The speckled hind (Epinephelus drummondhayi), also known as the calico grouper, kitty mitchell or strawberry grouper, is a species of marine ray-finned fish, a grouper from the subfamily Epinephelinae which is part of the family Serranidae, which also includes the anthias and sea basses. It is found in Bermuda and off the eastern coast of North America. Its natural habitats are open seas, shallow seas, aquatic beds, and coral reefs. The species, like many other types of marine life in the region, is threatened by habitat loss.

==Description==
The speckled hind has a body which is robust, compressed and is deepest at the origin of the dorsal fin, its standard length is 2.4 to 2.6 times its depth and is equal to the length of the head. The maxilla is exposed when the mouth is closed. The margin of the gill cover bears three flat spines, while the preopercle is serrated with enlarged spines at its angle. The dorsal fin has 11 spines and 14-16 soft rays while the anal fin contains 3 spines and 9 soft rays. The membrane of the dorsal fin has deep indentations between the spines. The caudal fin is rounded with acutely angled corners. There are 72-76 scales in the lateral line.

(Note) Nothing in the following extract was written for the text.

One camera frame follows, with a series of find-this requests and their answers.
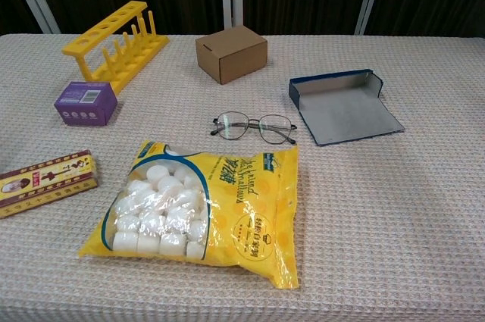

The background colour of the head and body is dark reddish brown to grey, but it is densely speckled with tiny white spots, these sometimes merge to form a network pattern in larger individuals, the outer part of the pectoral fin is yellowish. The juveniles are bright yellow and are covered in small blue-white spots. This species attains a total length of 120 cm and a maximum weight of 30 kg.

==Distribution==
The speckled hind is found in the western Atlantic Ocean where it occurs around Bermuda as well as on the eastern coast of the United States where it is found as far north as North Carolina extending south to the Florida Keys and into the Gulf of Mexico as far east as Louisiana, it also occurs off the Yucatan Peninsula. Reports of this species in the Bahamas or the Greater Antilles require confirmation.

==Habitat and biology==
Speckled hind adults are found on offshore areas with rocky substrates at depths of 25 to 183 m, although they are most often recorded at 60 and 120 m. The juveniles are typically found in shallower waters than the adults. Like other groupers, the speckled hind is a predatory fish and the prey taken includes other fishes, crustaceans such as crab, shrimp and lobsters as well as molluscs such as squid. They are protogynous hermaphrodites and gather in aggregations to spawn. The females become sexually mature at 4 or 5 years oold and at 45 to 60 cm in total length and the sex change to male takes place between 7 and 14 years old. it is a long lived species which may have a life span of up to 80 years.

==Taxonomy==
The speckled hind was first formally described as Epinephelus drummondhayi by the American ichthyologists George Brown Goode (1851-1896) and Tarleton Hoffman Bean (1846-1916) in 1878 with the type locality given as Pensacola in Florida. The specific name honours the Scottish officer in the British Army and ornithologist, Lieutenant-Colonel Henry Drummond-Hay (1814-1896), originally of Perth, Scotland, who discovered the species on Bermuda. Since 2018 some authorities have placed this species in the genus Hyporthodus

==Utilisation==
Speckled hind are taken as bycatch by commercial fisheries for other species of grouper and snapper off the United States coasts. It is targeted by recreational fisheries too. There is a bag limit for both commercial and recreational fisheries in the United States is one fish per vessel per trip. However, the species is still overfished and this may be because of bycatch being returned to the sea after being injured in the process of being taken.